*** Opening of Data supplied ***

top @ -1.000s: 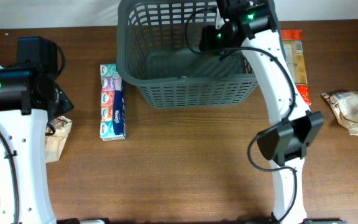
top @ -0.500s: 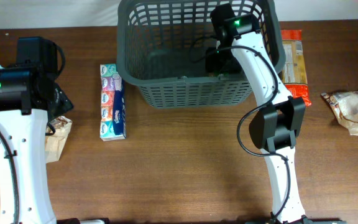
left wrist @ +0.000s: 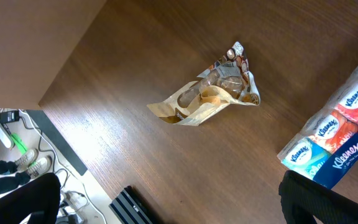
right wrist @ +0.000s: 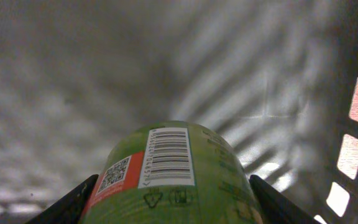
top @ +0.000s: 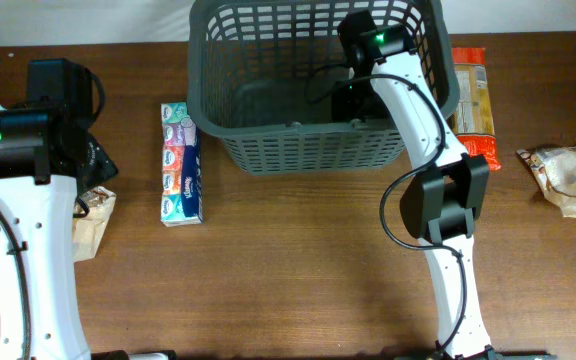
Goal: Pack container
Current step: 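Carry the jar with the right gripper over the basket, then open the right gripper to drop the jar into the basket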
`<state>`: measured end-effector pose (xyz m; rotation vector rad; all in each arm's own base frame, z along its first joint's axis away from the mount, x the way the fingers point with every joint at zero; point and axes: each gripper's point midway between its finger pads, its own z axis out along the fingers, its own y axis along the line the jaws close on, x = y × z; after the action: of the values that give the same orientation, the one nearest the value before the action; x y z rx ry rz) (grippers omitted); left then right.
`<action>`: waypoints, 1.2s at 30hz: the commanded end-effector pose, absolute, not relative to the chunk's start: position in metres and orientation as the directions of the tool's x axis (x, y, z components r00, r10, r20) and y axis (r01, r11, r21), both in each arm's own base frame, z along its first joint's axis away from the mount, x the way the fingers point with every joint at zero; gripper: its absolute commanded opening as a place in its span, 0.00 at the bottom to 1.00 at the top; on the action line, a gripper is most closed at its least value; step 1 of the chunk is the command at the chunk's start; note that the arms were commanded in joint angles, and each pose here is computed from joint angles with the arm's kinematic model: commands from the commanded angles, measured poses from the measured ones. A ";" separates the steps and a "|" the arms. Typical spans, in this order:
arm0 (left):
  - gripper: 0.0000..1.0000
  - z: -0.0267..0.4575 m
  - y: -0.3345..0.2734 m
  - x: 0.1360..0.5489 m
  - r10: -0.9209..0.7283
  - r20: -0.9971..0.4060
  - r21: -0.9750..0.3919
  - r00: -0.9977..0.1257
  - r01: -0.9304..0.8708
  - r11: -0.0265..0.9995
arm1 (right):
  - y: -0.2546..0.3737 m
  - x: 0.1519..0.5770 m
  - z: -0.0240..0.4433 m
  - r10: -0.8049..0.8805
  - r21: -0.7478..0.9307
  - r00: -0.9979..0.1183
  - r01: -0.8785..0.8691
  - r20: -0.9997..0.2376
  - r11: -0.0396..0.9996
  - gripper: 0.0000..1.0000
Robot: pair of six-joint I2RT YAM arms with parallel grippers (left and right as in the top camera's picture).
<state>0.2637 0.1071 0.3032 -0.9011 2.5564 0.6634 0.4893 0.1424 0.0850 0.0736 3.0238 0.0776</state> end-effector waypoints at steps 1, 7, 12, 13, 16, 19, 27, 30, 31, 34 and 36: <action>0.99 0.300 0.107 0.263 -0.499 -0.449 0.312 -0.741 -0.653 0.690 | 0.135 0.489 0.077 0.051 0.024 -0.993 0.049 -0.103 0.999 0.08; 1.00 0.300 0.107 0.263 -0.499 -0.449 0.312 -0.741 -0.653 0.690 | 0.134 0.488 0.077 0.051 0.019 -0.994 0.049 -0.097 0.999 0.19; 0.99 0.300 0.108 0.262 -0.500 -0.449 0.312 -0.740 -0.654 0.689 | 0.134 0.486 0.077 0.050 0.018 -0.995 0.049 -0.091 0.999 0.70; 0.99 0.300 0.108 0.262 -0.500 -0.449 0.312 -0.740 -0.655 0.688 | 0.134 0.486 0.077 0.050 0.017 -0.995 0.049 -0.090 0.999 0.71; 1.00 0.300 0.108 0.263 -0.500 -0.450 0.312 -0.740 -0.655 0.689 | 0.133 0.485 0.077 0.050 0.016 -0.995 0.049 -0.087 0.999 0.83; 1.00 0.300 0.108 0.263 -0.500 -0.451 0.310 -0.739 -0.655 0.689 | 0.133 0.485 0.077 0.050 0.016 -0.995 0.049 -0.087 0.999 0.84; 1.00 0.300 0.108 0.262 -0.500 -0.449 0.312 -0.741 -0.654 0.689 | 0.133 0.486 0.080 0.051 0.019 -0.994 0.050 -0.093 0.999 0.99; 1.00 0.300 0.108 0.263 -0.500 -0.450 0.312 -0.740 -0.655 0.689 | 0.134 0.491 0.097 0.057 0.039 -0.990 0.052 -0.130 0.998 0.99; 1.00 0.300 0.108 0.263 -0.500 -0.450 0.312 -0.740 -0.655 0.689 | 0.134 0.493 0.107 0.058 0.046 -0.986 0.051 -0.154 0.998 0.99; 1.00 0.300 0.108 0.263 -0.500 -0.452 0.310 -0.739 -0.656 0.688 | 0.133 0.502 0.144 0.055 0.073 -0.968 0.039 -0.244 0.997 0.99; 1.00 0.300 0.108 0.263 -0.500 -0.452 0.310 -0.739 -0.656 0.689 | 0.131 0.506 0.173 0.049 0.088 -0.950 0.023 -0.310 0.996 0.99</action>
<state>0.2636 0.1074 0.3031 -0.9032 2.5562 0.6633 0.4994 0.1380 0.1247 0.0583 2.9401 0.0880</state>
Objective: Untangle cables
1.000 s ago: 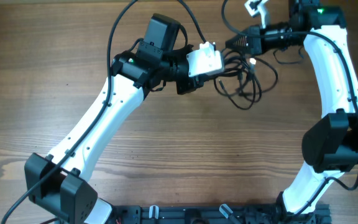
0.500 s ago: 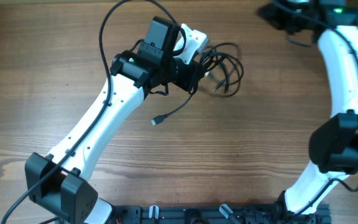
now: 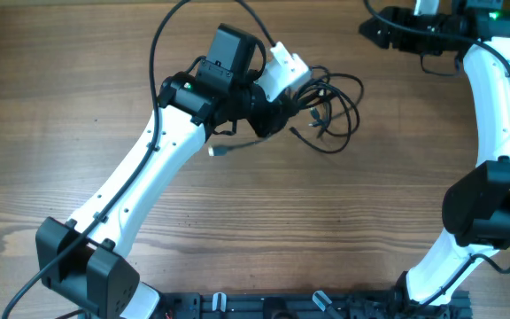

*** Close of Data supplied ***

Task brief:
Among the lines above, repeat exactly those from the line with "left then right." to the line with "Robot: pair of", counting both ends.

Exercise output:
`<state>`: measured end-effector pose (xyz m; rotation vector rad; all in each arm's own base frame, z along its first joint's axis away from the mount, x the way the fingers point with every joint at zero; point and axes: each gripper's point midway between its finger pads, its own z axis out along the fingers, its own y axis along the line the jaws close on, x = y × z; after the action: of the values that give the same orientation, the one nearest the value before the action; x y z rx ry rz) (grippers omitted); left then right.
`<action>`: waypoints, 1.2s at 30hz: the commanded end-effector pose, absolute, not relative to the chunk's start: position in metres and orientation as the directions of the tool's x axis (x, y, z components r00, r10, r20) and y axis (r01, r11, r21), both in each arm's own base frame, z along its first joint's axis away from the mount, x the way the fingers point with every joint at zero; gripper: its absolute commanded opening as a place in its span, 0.00 at the bottom to 1.00 at the top; on the action line, a gripper is most closed at its least value; step 1 of the chunk is the command at the chunk's start; note that the arms were commanded in joint angles, and each pose here is computed from joint angles with the arm's kinematic model: commands from the commanded angles, measured poses from the measured ones. A ";" separates the steps and a "|" the arms. Typical spans, in this order:
arm0 (left):
  - gripper: 0.0000..1.0000
  - z: -0.0267..0.4575 m
  - y: -0.3345..0.2734 m
  - x: 0.1360..0.5489 m
  - r10: -0.9209..0.7283
  - r20: -0.9971..0.4060
  - r21: -0.9750..0.3919
  - r00: -0.9977..0.1257
  - r01: -0.9304..0.8708
  - r11: -0.0265..0.9995
arm1 (right):
  - y: -0.2546..0.3737 m
  - x: 0.1519..0.5770 m
  - z: -0.0240..0.4433 m
  - r10: -0.8049..0.8805
  - r21: -0.7478..0.9307
  - r00: -0.9979..0.1183
  - r01: -0.8785..0.8691
  - r20: -0.9997..0.2376
  - r11: -0.0396..0.9996
  - gripper: 0.0000..1.0000
Robot: pair of six-joint I2RT YAM arms with parallel grippers (left and right as in the top camera's picture).

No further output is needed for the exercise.